[TASK DIRECTIONS] Among the entries below, find the lines with the word "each" and return them.

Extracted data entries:

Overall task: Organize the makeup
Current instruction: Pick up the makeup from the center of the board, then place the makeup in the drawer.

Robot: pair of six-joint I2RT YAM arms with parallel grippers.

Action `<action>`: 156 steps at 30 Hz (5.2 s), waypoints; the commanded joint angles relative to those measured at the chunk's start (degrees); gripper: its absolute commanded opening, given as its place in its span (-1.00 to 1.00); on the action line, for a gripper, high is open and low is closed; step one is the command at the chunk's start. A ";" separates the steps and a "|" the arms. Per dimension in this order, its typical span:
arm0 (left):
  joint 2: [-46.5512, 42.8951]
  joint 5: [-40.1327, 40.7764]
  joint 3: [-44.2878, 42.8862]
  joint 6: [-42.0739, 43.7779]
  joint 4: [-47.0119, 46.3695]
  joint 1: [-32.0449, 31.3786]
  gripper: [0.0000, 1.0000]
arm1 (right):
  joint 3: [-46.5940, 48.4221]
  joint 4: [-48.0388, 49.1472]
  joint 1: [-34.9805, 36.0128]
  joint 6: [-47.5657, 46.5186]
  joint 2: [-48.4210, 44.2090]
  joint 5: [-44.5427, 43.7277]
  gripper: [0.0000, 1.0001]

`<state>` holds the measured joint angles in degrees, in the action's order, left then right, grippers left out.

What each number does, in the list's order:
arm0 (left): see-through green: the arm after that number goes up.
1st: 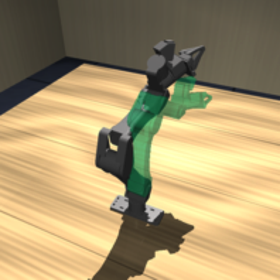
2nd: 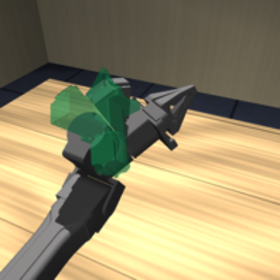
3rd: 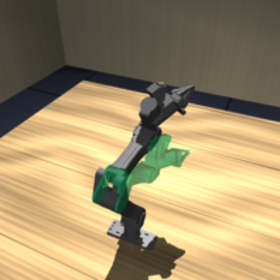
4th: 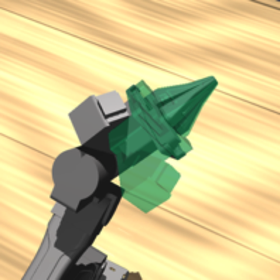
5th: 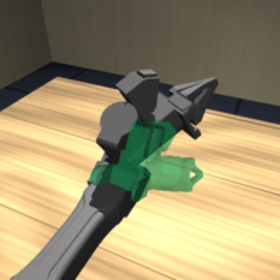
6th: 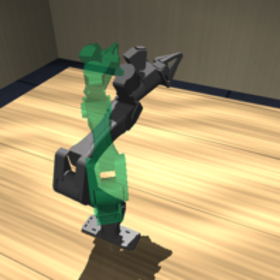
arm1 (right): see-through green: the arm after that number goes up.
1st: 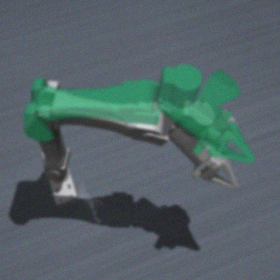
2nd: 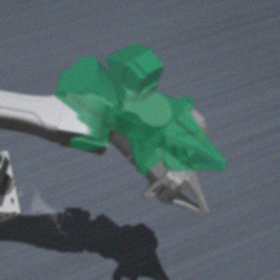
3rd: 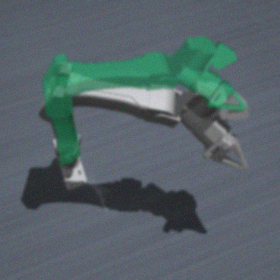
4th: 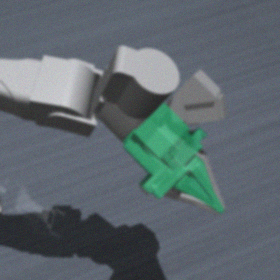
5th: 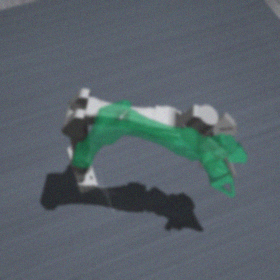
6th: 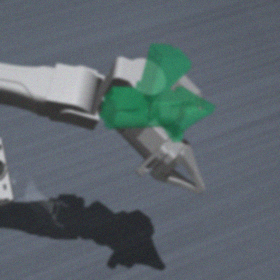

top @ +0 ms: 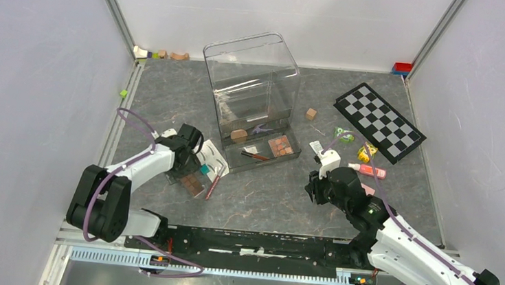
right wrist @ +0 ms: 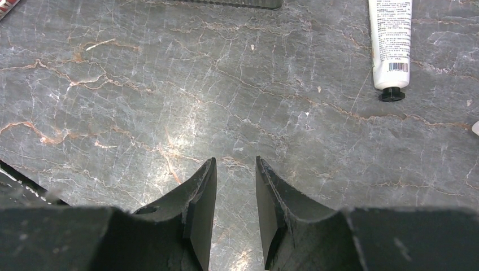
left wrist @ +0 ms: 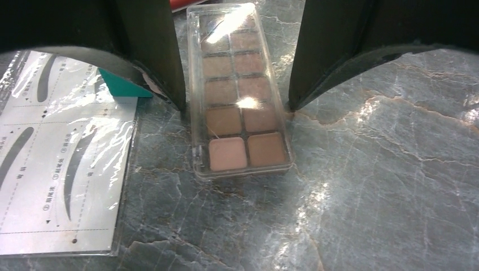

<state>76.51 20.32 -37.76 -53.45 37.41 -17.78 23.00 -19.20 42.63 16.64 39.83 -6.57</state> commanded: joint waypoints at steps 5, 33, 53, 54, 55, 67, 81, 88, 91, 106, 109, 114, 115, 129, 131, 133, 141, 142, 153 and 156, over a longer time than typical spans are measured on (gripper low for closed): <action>3.04 -0.57 0.92 -1.31 -3.45 0.20 0.10 | 1.96 -1.27 0.08 -0.82 -0.86 -0.97 -0.24; -35.90 -5.34 -13.03 8.17 11.81 -1.94 -0.47 | 6.75 -5.82 0.11 2.91 -9.90 -0.66 -0.23; -6.78 10.71 -36.47 36.19 4.56 -42.20 -0.61 | 8.90 -11.10 0.15 3.65 -12.11 -5.55 -0.22; -5.50 9.78 -37.45 38.58 4.60 -42.25 -0.61 | 8.90 -11.12 0.13 3.61 -12.20 -5.60 -0.22; -4.32 8.72 -38.36 40.85 4.64 -42.25 -0.60 | 9.00 -11.29 0.14 3.66 -12.12 -5.73 -0.22; 9.55 7.11 -46.36 63.04 2.84 -42.25 -0.57 | 10.48 -13.22 0.12 1.24 -12.06 -7.66 -0.21; 18.32 -4.45 -46.67 84.46 1.74 -41.02 -0.53 | 10.44 -15.64 0.09 0.98 -14.30 -9.41 -0.21; 21.35 -3.13 -43.83 89.37 -2.85 -37.76 -0.56 | 10.33 -16.22 0.12 1.05 -15.11 -9.63 -0.21; 22.21 -4.60 -43.49 89.98 -4.78 -36.13 -0.60 | 10.05 -16.08 0.11 0.90 -15.22 -9.78 -0.21; 28.92 -9.51 -45.69 90.39 -3.73 -31.11 -0.62 | 9.41 -14.34 0.11 -0.36 -13.83 -9.18 -0.21; 29.68 -8.67 -46.25 90.83 -3.22 -30.54 -0.62 | 9.17 -13.84 0.08 -0.54 -13.31 -8.75 -0.21; 30.36 -7.66 -46.80 91.41 -3.19 -28.77 -0.62 | 9.50 -13.59 0.13 -0.70 -12.33 -8.38 -0.21; 30.42 -7.42 -47.00 91.61 -3.18 -28.48 -0.62 | 9.59 -13.50 0.10 -0.77 -12.09 -8.22 -0.20; 31.68 -3.97 -47.50 93.17 -3.48 -28.01 -0.22 | 9.95 -13.20 0.11 -0.09 -11.23 -6.93 -0.19; 31.51 -3.78 -47.64 93.11 -3.40 -28.01 0.05 | 10.05 -13.21 0.10 -0.10 -11.25 -6.88 -0.19; 31.10 -3.82 -47.50 92.94 -3.39 -28.01 0.17 | 10.15 -13.14 0.09 -0.02 -11.16 -6.75 -0.19; 28.79 -4.55 -47.54 91.33 -3.04 -28.18 0.39 | 10.92 -12.36 0.09 0.08 -10.35 -6.17 -0.18; 28.55 -4.57 -47.53 91.18 -2.96 -28.18 0.41 | 11.03 -12.20 0.13 0.14 -10.16 -6.11 -0.19; 25.51 -6.91 -52.25 86.82 1.90 -30.98 0.43 | 14.25 -12.21 0.09 0.33 -8.43 -5.95 -0.18; 24.22 -9.34 -54.88 84.62 4.62 -31.42 0.43 | 15.90 -12.44 0.09 0.46 -7.91 -7.69 -0.17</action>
<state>106.37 14.24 -86.83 34.87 40.93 -47.72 34.74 -33.47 42.63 16.67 31.53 -12.56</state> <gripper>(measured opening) 0.717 0.409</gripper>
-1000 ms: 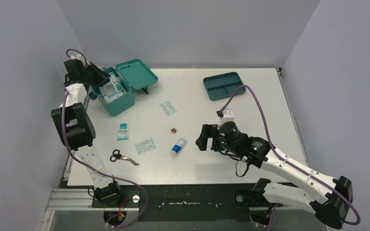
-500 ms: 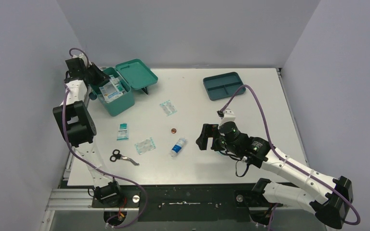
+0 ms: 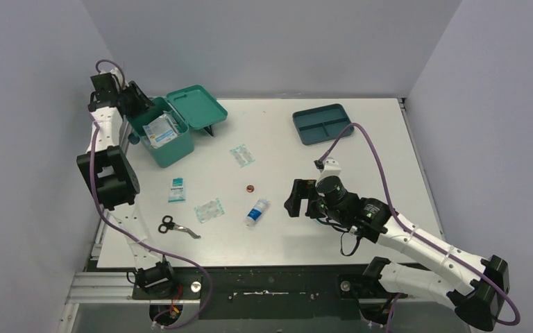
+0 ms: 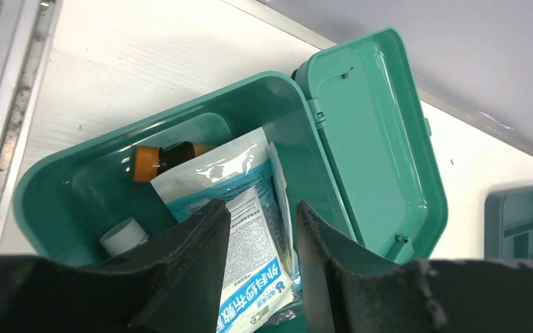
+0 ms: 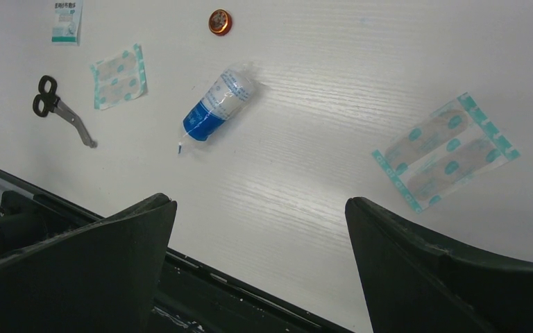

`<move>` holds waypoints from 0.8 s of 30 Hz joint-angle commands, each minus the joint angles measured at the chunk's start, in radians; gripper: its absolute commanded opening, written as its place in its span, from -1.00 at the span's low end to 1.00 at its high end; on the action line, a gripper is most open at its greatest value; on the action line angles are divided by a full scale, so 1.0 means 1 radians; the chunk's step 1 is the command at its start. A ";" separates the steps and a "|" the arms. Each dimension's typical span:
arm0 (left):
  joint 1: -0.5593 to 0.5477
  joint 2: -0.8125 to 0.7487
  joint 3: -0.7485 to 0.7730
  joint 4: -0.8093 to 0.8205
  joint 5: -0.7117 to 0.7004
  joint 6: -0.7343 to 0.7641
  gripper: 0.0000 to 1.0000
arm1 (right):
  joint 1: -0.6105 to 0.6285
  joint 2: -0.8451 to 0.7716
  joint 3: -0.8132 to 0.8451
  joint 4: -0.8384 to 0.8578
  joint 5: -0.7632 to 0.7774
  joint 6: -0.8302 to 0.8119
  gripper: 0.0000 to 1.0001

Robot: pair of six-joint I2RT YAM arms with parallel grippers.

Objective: Organize the medicine kit
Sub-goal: Place the medical item at the medicine box.

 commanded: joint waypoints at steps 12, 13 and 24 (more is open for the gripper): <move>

[TASK SOLUTION]
What each number does, in the list's order:
`<move>` holds waypoints from 0.8 s of 30 Hz joint-angle commands, each minus the joint angles measured at the chunk's start, in radians; gripper: its absolute commanded opening, written as its place in its span, from -1.00 at the span's low end to 1.00 at its high end; on the action line, a gripper is most open at its greatest value; on the action line angles are divided by a full scale, so 1.0 means 1 radians; the chunk's step 1 is the command at its start. A ";" separates the steps and a "|" the arms. Each dimension's typical span:

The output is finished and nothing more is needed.